DIRECTIONS:
For the data below, say how many lines contain "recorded". Only the number should be given.

GIVEN DATA:
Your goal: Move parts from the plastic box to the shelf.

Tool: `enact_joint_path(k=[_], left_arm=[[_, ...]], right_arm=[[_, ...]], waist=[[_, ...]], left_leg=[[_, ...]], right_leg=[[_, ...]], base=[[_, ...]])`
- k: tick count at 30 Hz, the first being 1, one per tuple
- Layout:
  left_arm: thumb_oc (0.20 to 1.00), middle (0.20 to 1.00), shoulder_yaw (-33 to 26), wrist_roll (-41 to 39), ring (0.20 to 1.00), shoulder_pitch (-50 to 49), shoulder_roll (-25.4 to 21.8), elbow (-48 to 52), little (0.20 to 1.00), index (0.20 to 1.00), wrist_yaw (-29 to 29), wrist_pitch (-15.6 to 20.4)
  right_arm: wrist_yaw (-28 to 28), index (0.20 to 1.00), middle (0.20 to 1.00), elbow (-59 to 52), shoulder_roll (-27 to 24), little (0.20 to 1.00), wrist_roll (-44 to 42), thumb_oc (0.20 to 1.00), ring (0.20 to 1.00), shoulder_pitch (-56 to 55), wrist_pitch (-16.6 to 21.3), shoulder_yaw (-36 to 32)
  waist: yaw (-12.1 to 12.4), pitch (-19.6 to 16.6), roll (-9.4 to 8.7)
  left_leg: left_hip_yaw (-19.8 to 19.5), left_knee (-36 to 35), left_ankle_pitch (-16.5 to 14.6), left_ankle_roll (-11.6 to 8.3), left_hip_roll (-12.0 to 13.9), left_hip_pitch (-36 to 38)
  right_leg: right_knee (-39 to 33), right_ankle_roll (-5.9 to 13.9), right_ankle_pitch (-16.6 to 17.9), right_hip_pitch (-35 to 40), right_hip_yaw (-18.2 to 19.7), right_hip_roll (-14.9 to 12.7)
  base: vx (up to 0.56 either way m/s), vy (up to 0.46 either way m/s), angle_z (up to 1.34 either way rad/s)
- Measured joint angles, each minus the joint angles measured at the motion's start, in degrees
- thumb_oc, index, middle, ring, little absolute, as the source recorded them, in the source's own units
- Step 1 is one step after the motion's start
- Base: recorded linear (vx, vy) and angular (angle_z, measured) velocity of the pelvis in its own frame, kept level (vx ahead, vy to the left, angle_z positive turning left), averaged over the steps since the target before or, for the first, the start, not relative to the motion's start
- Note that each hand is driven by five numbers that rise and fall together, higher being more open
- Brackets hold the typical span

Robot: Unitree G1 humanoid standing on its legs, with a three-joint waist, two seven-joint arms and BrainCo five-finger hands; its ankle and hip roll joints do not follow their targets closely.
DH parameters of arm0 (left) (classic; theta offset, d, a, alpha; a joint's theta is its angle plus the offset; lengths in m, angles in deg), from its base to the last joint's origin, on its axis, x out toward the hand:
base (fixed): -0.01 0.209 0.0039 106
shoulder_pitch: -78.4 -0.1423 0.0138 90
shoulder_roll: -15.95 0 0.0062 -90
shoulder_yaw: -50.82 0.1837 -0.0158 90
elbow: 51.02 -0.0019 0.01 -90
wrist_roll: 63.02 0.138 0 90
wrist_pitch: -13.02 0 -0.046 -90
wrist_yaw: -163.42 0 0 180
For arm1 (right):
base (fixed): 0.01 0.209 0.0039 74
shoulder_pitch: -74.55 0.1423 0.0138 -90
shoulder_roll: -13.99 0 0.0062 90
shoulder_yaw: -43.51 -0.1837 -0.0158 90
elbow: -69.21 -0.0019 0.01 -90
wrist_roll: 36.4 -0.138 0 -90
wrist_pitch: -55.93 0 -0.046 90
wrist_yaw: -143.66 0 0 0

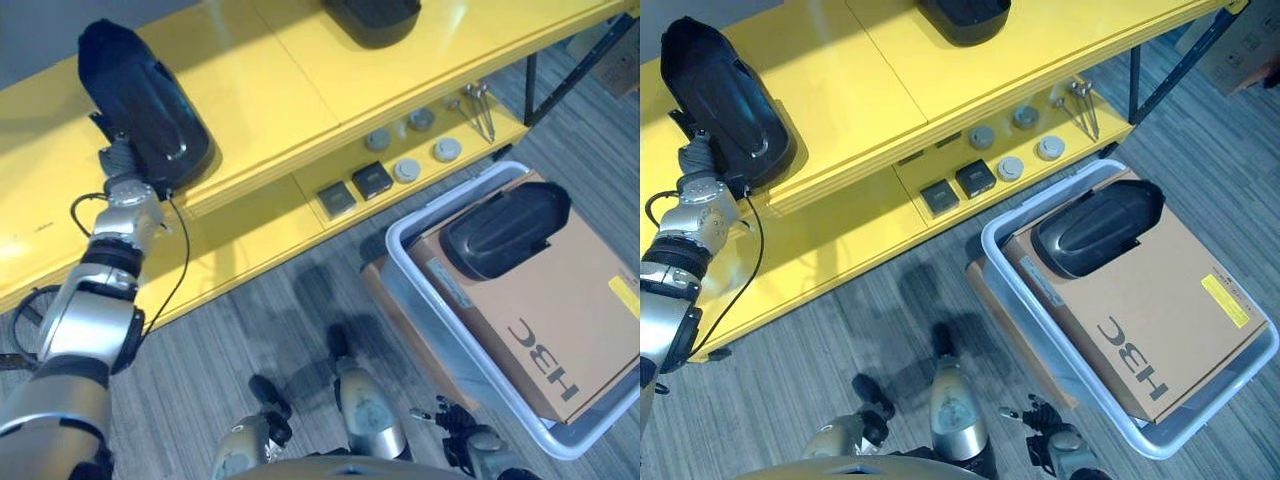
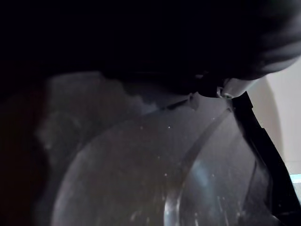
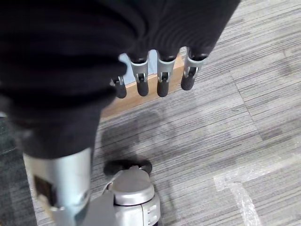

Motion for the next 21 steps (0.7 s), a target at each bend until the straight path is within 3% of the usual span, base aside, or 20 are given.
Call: enact_joint_path(k=[7,8,9,21], left_arm=[[0.200,0.200,0.0,0.1,0.200,0.0,0.0,0.0,0.200,0.200,-0.6,0.2],[0.263,0.263,0.0,0.0,0.263,0.0,0.0,0.0,0.263,0.263,-0.6,0.2],[1.000,1.000,0.0,0.0,1.000,0.0,0.0,0.0,1.000,1.000,-0.6,0.2],[1.000,1.000,-0.1,-1.5,1.000,0.0,0.2,0.0,1.000,1.000,-1.2,1.9]], right_arm=[[-0.1,1.000,1.000,0.3,0.1,1.000,0.0,1.000,1.000,0.0,0.2,1.3],[-0.1,1.000,1.000,0.3,0.1,1.000,-0.1,1.000,1.000,0.0,0.3,1.7],[-0.1,1.000,1.000,0.3,0.1,1.000,-0.2,1.000,1.000,0.0,0.3,1.9],[-0.2,1.000,1.000,0.4,0.2,1.000,-0.3,1.000,1.000,0.0,0.0,2.3]], waist=[[0.2,0.0,0.01],[0.2,0.0,0.01],[0.2,0.0,0.01],[0.2,-0.1,0.08]], left_leg=[[0.0,0.0,0.2,0.28,0.0,-0.1],[0.0,0.0,0.1,0.22,0.0,-0.1],[0.0,0.0,0.1,0.17,0.0,-0.1],[0.0,0.8,-0.1,-0.07,0.2,-0.8]], right_leg=[[-0.1,-0.11,0.1,-0.1,0.1,0.1],[-0.1,-0.11,0.1,-0.1,0.1,0.0],[-0.1,-0.11,0.1,-0.1,0.1,0.0],[-0.9,-0.19,0.9,-0.1,0.1,0.1]], base=[[0.00,0.000,0.00],[0.00,0.000,0.00],[0.00,0.000,0.00],[-0.01,-0.013,0.00]])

OUTPUT OF THE TASK:
2